**AIM OF THE EXERCISE**.
Your task is to copy every line of the entries that contains "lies".

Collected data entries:
----------------------------------------

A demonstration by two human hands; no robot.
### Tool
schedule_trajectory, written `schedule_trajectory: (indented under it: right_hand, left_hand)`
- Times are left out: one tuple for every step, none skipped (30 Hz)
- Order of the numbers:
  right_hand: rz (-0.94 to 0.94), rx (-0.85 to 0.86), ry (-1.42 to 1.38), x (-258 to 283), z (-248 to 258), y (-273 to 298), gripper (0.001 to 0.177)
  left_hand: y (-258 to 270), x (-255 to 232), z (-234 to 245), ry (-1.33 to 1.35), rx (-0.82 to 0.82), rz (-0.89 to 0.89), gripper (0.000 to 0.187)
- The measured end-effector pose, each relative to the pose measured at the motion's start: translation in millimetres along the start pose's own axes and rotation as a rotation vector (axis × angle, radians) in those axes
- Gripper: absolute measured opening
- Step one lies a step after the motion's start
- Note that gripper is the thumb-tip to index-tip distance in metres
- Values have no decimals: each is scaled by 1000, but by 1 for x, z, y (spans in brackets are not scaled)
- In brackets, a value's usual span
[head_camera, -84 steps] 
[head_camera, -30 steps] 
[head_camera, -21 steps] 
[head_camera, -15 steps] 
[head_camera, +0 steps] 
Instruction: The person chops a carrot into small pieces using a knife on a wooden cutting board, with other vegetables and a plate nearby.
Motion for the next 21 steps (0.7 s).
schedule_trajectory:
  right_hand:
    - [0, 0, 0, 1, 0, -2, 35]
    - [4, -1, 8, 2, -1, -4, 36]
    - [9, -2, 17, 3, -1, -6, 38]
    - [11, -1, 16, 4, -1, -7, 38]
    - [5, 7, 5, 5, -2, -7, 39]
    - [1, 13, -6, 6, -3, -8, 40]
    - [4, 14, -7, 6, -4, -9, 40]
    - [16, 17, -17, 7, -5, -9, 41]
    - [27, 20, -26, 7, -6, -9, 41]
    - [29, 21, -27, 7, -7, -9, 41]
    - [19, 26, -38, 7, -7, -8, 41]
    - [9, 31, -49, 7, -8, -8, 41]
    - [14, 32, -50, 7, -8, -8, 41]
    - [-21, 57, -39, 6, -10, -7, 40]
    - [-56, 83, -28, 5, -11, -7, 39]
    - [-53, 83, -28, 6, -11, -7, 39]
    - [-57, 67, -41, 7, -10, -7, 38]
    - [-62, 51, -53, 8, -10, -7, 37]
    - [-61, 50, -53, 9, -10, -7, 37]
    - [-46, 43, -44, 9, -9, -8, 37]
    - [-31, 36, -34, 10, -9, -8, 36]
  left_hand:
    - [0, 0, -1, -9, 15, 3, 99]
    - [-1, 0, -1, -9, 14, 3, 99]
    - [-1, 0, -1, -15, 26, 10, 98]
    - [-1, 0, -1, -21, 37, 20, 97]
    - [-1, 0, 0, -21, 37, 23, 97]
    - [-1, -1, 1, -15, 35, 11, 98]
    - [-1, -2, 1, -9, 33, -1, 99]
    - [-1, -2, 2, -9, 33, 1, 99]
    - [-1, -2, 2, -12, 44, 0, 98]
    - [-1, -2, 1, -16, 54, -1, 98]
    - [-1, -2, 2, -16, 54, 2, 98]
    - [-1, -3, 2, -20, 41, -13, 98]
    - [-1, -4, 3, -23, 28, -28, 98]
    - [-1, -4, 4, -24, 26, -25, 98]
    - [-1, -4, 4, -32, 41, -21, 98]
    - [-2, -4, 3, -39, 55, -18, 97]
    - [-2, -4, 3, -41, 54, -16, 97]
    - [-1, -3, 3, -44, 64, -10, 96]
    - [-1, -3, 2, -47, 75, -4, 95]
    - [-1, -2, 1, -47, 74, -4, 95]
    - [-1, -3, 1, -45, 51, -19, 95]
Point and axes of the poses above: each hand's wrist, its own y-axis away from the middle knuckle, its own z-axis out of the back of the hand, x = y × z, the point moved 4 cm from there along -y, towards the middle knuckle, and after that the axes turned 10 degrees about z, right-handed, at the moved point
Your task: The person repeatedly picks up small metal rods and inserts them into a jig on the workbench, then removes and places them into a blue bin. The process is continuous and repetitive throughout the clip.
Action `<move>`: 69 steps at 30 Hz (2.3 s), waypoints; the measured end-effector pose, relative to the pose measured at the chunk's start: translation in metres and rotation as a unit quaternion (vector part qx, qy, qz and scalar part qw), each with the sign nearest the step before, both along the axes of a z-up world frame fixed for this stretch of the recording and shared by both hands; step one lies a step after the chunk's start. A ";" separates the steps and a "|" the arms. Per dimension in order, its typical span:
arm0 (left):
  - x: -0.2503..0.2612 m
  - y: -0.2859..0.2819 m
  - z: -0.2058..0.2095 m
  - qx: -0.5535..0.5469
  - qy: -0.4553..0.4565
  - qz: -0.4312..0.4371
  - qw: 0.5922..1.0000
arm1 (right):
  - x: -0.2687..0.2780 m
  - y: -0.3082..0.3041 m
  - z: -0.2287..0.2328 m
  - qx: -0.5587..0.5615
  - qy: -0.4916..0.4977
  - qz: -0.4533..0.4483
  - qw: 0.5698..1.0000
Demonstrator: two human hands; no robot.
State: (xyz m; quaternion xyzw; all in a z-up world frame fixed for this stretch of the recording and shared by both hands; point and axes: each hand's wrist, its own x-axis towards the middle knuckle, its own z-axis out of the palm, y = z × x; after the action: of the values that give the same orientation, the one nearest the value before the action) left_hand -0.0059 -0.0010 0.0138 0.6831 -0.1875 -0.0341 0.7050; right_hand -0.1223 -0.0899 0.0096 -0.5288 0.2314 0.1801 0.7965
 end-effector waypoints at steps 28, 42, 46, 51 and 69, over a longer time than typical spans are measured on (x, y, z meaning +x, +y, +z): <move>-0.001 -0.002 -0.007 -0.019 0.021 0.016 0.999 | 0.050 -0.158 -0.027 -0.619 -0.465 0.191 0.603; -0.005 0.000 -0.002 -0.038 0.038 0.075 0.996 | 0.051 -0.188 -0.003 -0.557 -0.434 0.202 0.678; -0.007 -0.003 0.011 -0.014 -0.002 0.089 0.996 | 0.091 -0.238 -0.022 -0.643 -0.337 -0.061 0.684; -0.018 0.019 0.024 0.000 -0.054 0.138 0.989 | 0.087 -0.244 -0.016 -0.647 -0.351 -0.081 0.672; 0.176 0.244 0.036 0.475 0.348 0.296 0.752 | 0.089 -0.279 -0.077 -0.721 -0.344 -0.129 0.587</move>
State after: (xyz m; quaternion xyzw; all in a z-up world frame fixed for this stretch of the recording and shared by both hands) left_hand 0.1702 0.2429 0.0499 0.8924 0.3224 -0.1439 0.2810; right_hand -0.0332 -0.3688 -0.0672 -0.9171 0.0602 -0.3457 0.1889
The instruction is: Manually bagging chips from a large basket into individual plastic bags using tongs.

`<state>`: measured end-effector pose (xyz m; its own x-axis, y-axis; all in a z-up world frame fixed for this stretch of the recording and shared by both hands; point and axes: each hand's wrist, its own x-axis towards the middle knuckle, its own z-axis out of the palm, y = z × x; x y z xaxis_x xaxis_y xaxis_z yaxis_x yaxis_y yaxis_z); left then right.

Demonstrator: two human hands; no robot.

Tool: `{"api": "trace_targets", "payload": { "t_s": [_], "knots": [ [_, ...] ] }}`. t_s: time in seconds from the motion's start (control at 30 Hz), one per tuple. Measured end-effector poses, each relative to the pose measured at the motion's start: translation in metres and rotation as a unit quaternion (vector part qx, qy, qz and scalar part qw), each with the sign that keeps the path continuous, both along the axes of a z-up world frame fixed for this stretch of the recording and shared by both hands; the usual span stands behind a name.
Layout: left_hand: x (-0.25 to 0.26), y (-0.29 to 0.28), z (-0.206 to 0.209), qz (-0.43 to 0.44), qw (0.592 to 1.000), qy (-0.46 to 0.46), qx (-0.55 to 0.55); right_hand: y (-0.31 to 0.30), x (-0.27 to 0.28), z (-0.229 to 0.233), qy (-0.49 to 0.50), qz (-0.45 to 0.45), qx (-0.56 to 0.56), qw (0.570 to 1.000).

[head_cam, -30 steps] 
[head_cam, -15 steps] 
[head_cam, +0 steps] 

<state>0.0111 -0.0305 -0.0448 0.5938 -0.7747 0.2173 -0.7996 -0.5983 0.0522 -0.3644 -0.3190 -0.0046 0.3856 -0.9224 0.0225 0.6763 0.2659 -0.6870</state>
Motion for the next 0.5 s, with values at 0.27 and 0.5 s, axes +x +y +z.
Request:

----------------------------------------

**SOLUTION TO THE EXERCISE**.
- Step one lies a step after the motion's start
Action `<move>`: 69 steps at 30 Hz (2.3 s), waypoints; the measured end-effector pose, relative to the pose measured at the chunk's start: translation in metres and rotation as a unit quaternion (vector part qx, qy, qz and scalar part qw), each with the sign nearest the step before, both along the axes of a z-up world frame fixed for this stretch of the recording and shared by both hands; step one lies a step after the chunk's start. A ";" separates the steps and a "|" the arms. Per dimension in order, its typical span:

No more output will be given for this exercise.